The new CBS show, Undercover Boss, continues to provide great insight into American corporations and lots of blog fodder. In the show, the chief executive of a major corporation goes undercover and tries out five frontline positions within his company. (There hasn't yet been a female executive.) The latest episode features Joe DePinto, CEO and President of 7-Eleven. Joe comes off as the least clueless executive so far, but there are still some gems in this show that are great lessons for any business person.
Gem #1: Retail sales associates should sell!
One of the stores DePinto visited sold an extraordinary amount of coffee each day. DePinto wanted to see what made them tick and he got his answer soon enough: Delores. Delores is a highly engaged employee who works the coffee bar during the morning rush, rather than being stuck behind the register like most 7-Eleven employees. She greeted customer after customer by name and many hugged her before grabbing their coffee. DePinto was amazed.
"That's why we're selling 2,500 cups of coffee [per day]. Not because we have great coffee, but because we have Delores there."
Lazy operations managers and mathematically challenged CFOs look at hourly retail sales associates as labor expense. Competent operations managers and CFOs who aren't afraid of a little analysis realize a good sales associate should pay for herself. If you take your gross margin (price - the cost of the product) and compare it to your fully loaded labor cost (hourly wage plus benefits and taxes) for one employee, you can easily see whether its worth having an extra person on-board. The trick is the sales associate actually has to greet customers and be helpful in order to impact sales, an art form that sometimes seems lost in many of today's retail stores.
Gem #2: An edict does not equal action
There's at least one moment on every show when the executive is tempted to break cover and put the brakes on something shameful. Instead, they sneak away and call someone at corporate to make sure it gets fixed immediately. In this episode, DePinto called corporate after seeing a 7-Eleven manager try to get a maintenance visit scheduled to replace some lights, only to be told by the 7-Eleven support center that it would take a month. DePinto was also shocked to see the amount of food thrown away at another store, rather than donated to local charity programs 7-Eleven had established for that purpose.
The lesson here is an executive edict does necessarily translate into obedient minions. You need real leadership to bridge the gap between policy and your frontline employees. A written policy alone doesn't cut it.
The memo, email, or other written form of communication is hailed by executives as "efficient". Participants in my Performance Management workshops often tell me they don't have the time to check in with their employees or ensure their policies are understood, so they rely on the mass-distribution capabilities of the email. The counterpoint is when employees don't understand the policy or simply ignore it. Then that "efficient" communication becomes inefficient and worthless.

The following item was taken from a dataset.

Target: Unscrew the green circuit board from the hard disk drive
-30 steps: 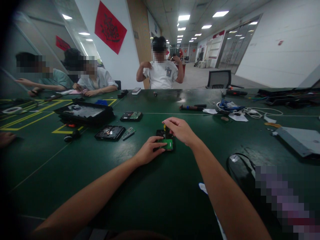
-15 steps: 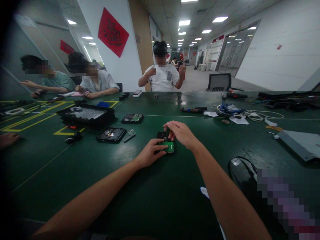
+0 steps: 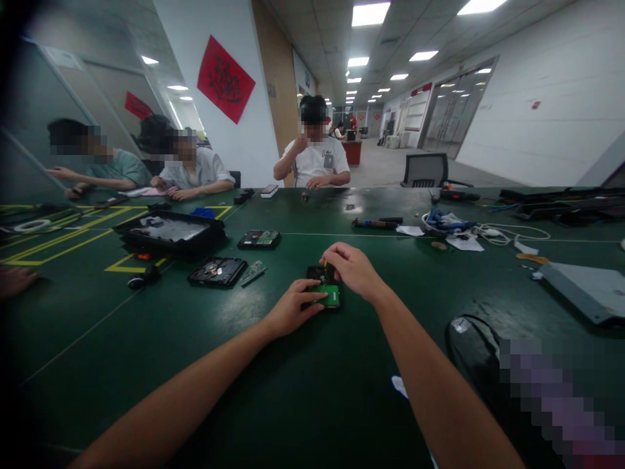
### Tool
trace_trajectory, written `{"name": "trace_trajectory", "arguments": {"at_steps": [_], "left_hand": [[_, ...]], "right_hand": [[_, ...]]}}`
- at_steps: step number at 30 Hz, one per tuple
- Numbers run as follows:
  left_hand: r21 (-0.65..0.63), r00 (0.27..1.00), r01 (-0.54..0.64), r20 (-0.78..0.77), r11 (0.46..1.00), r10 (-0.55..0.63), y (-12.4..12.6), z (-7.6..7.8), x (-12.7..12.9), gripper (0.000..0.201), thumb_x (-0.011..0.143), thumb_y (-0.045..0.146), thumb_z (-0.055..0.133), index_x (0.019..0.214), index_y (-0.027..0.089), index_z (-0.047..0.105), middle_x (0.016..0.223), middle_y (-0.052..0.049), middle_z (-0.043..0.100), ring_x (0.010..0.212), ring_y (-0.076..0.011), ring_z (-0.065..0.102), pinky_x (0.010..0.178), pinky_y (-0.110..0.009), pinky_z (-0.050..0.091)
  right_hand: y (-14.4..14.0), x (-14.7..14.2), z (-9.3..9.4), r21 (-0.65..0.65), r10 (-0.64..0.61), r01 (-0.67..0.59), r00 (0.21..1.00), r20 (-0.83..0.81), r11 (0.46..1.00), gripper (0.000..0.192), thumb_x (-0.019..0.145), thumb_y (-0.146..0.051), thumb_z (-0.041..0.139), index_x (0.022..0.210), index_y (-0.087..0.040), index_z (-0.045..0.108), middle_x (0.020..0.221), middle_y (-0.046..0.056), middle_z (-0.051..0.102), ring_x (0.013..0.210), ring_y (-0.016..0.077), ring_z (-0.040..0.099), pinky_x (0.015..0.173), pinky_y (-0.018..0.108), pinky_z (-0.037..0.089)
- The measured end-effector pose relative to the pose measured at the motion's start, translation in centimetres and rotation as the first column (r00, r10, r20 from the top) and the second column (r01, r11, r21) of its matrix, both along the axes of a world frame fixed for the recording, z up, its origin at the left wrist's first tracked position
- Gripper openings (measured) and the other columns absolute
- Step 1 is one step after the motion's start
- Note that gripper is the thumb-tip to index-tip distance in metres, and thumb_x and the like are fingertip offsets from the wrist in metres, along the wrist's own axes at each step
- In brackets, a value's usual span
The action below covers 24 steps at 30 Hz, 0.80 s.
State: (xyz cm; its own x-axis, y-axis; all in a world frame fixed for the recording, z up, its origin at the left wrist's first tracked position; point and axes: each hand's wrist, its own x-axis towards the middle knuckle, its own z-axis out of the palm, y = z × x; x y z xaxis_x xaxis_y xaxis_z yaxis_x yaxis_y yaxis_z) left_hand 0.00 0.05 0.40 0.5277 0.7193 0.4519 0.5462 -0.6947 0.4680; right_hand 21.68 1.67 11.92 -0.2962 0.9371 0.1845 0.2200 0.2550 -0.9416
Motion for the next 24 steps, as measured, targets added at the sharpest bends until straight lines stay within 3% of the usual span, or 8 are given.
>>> {"name": "trace_trajectory", "arguments": {"at_steps": [6,9,14,17,21,24], "left_hand": [[-0.006,1.000,-0.001,-0.002,1.000,0.001,0.17,-0.35,-0.01,0.034,0.095,0.036,0.070,0.128,0.032,0.073,0.140,-0.010,0.060,0.132,-0.0299,0.053,0.112,-0.054,0.046],[-0.008,1.000,-0.001,0.001,1.000,0.001,0.12,-0.27,-0.05,0.035,0.095,0.036,0.071,0.129,0.031,0.073,0.140,-0.010,0.060,0.131,-0.0302,0.053,0.112,-0.055,0.045],[-0.019,1.000,-0.007,-0.006,1.000,0.007,-0.17,0.25,-0.03,0.034,0.095,0.037,0.070,0.128,0.031,0.073,0.141,-0.010,0.059,0.133,-0.0308,0.052,0.112,-0.054,0.046],[-0.030,1.000,-0.005,-0.010,1.000,0.005,-0.30,0.50,0.02,0.034,0.095,0.037,0.069,0.129,0.031,0.073,0.142,-0.010,0.059,0.133,-0.0308,0.052,0.111,-0.054,0.047],[-0.031,1.000,-0.005,0.002,1.000,0.005,-0.30,0.50,0.06,0.035,0.094,0.036,0.071,0.129,0.032,0.073,0.140,-0.010,0.060,0.132,-0.0305,0.053,0.111,-0.054,0.047],[-0.029,1.000,-0.002,0.002,1.000,0.002,-0.25,0.41,0.03,0.035,0.094,0.036,0.071,0.129,0.032,0.073,0.140,-0.010,0.060,0.131,-0.0303,0.053,0.111,-0.054,0.047]], "right_hand": [[0.05,-0.19,-0.34,-0.048,0.051,-0.055,0.995,-0.081,0.997,0.038,0.099,-0.052,0.056,0.113,-0.019,0.070,0.099,0.008,0.072,0.061,0.0117,0.062,0.052,0.025,0.049],[-0.08,-0.07,-0.30,-0.047,0.077,-0.081,0.993,-0.089,0.996,0.042,0.098,-0.054,0.057,0.119,-0.019,0.068,0.088,0.006,0.070,0.063,0.0133,0.063,0.055,0.026,0.051],[-0.21,0.16,-0.05,0.019,-0.021,0.021,0.999,0.034,1.000,0.039,0.090,-0.058,0.068,0.096,-0.020,0.066,0.070,-0.001,0.063,0.056,0.0124,0.055,0.050,0.025,0.042],[-0.32,0.03,0.02,0.029,-0.061,0.061,0.998,0.009,0.998,0.037,0.087,-0.056,0.072,0.094,-0.020,0.063,0.079,0.001,0.067,0.058,0.0123,0.055,0.051,0.025,0.042],[-0.52,-0.24,0.03,0.018,0.056,-0.056,0.998,0.004,0.998,0.037,0.093,-0.056,0.063,0.106,-0.022,0.068,0.097,0.004,0.071,0.059,0.0111,0.055,0.049,0.024,0.040],[-0.48,-0.25,-0.06,-0.013,0.085,-0.085,0.996,0.006,0.996,0.041,0.095,-0.059,0.060,0.103,-0.020,0.070,0.091,0.004,0.069,0.059,0.0112,0.056,0.050,0.024,0.042]]}}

Gem #3: Frontline work is hard!
Each executive has struggled to keep up with the pace of the frontline jobs they try on the show. DePinto flailed and fumbled his way through a shift at the coffee bar with Delores, an older woman who worked circles around him. At another store, one of the employees remarks that the undercover DePinto doesn't work very hard and seems a bit lazy. Ouch!
At the end of the show, one of DePinto's executives asked him if he had learned anything by going undercover that he couldn't have learned as Joe DePinto. His on camera answer seemed edited out because it was so vanilla. The real lesson could be that these jobs are difficult!